Questa correzione è necessaria, perché la misurazione del tempo è più regolare della rotazione della Terra. Dal momento che quest'ultima rallenta, gli scienziati fanno questo piccolo aggiustamento. Il risultato è che oggi viviamo tutti un secondo in più. Poco dopo mezzanotte, viene ripristinata la piena sincronizzazione. Questa non è una novità, poiché accade circa ogni 18 mesi dal 1972.

Un secondo di più: come funziona di preciso il meccanismo?

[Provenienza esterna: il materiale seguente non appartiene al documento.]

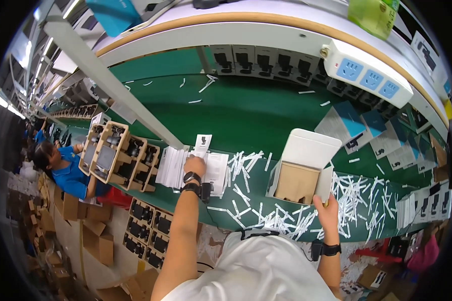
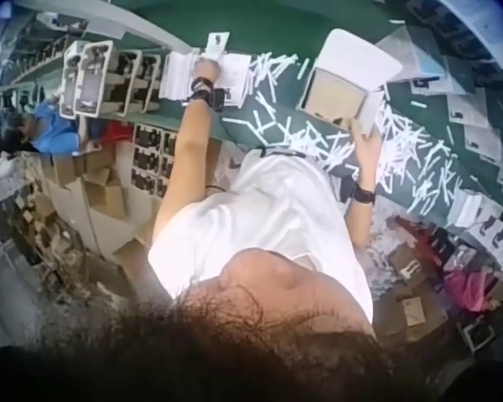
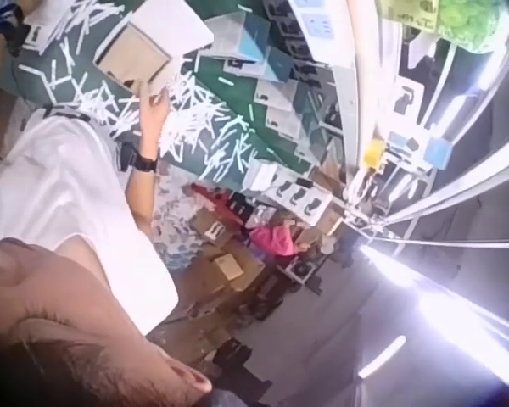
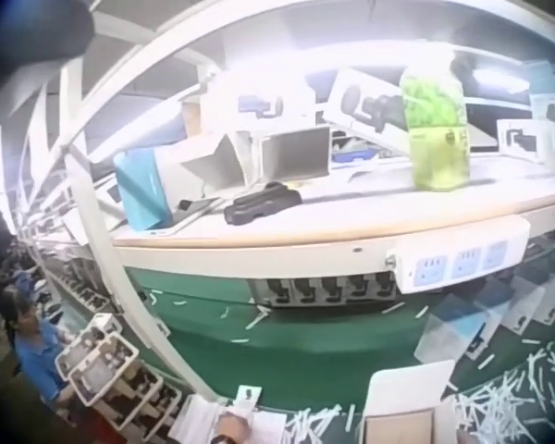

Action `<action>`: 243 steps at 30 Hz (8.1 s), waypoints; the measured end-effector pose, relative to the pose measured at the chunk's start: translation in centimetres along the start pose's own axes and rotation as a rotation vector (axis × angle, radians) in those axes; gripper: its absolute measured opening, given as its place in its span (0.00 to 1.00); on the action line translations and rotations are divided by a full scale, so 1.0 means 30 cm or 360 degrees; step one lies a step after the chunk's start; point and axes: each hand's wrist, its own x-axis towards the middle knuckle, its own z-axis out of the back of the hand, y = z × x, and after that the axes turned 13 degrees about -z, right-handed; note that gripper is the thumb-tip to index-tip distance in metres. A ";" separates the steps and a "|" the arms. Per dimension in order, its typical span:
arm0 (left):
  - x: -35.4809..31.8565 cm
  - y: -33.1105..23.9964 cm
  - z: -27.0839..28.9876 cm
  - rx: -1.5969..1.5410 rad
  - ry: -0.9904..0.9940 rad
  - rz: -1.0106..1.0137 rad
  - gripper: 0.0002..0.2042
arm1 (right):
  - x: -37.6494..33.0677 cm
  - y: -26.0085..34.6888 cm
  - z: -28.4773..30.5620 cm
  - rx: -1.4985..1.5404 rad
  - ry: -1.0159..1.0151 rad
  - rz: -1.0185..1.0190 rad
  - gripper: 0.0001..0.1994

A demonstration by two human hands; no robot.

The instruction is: The person packs boxes by hand, placing a manual and a small blue box into a larger white box before applying tape to the blue box. They repeat this process several times, stacking the completed boxes on the side.

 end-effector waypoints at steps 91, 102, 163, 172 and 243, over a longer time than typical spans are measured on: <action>-0.463 -0.869 0.304 -0.0343 -0.0284 -0.1991 0.15 | 0.174 0.310 -0.305 -0.0973 -0.0258 0.0833 0.12; -0.450 -0.879 0.339 -0.0307 -0.0488 -0.2045 0.24 | 0.305 0.389 0.057 0.0696 -0.0237 0.0677 0.20; -0.386 -0.777 0.274 -0.1927 -0.0303 -0.1419 0.29 | -0.038 0.321 0.132 -0.0238 0.1133 0.0839 0.08; -0.384 -0.784 0.264 -0.1926 -0.0282 -0.1414 0.31 | -0.060 0.380 0.145 -0.0794 0.0356 0.0901 0.18; -0.407 -0.855 0.391 -0.0184 -0.0079 -0.1992 0.39 | -0.070 -0.055 -0.079 -0.0605 -0.0486 0.1299 0.25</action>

Se si guardasse un orologio atomico al tempo fissato per la sincronizzazione, si potrebbe leggere l'insolito orario delle 23.59.60, per poi arrivare in modo automatico alle 00.00.00: il minuto decisivo sarà di fatto composto da 61 secondi. Il rimedio del secondo intercalare, però, potrebbe essere abbandonato a breve: gli scienziati ne stanno discutendo e i vari Paesi hanno pareri discordanti a riguardo. Nel 2012, ad esempio, a questa procedura si accompagnarono seri problemi per la rete Internet, e molti servizi andarono offline.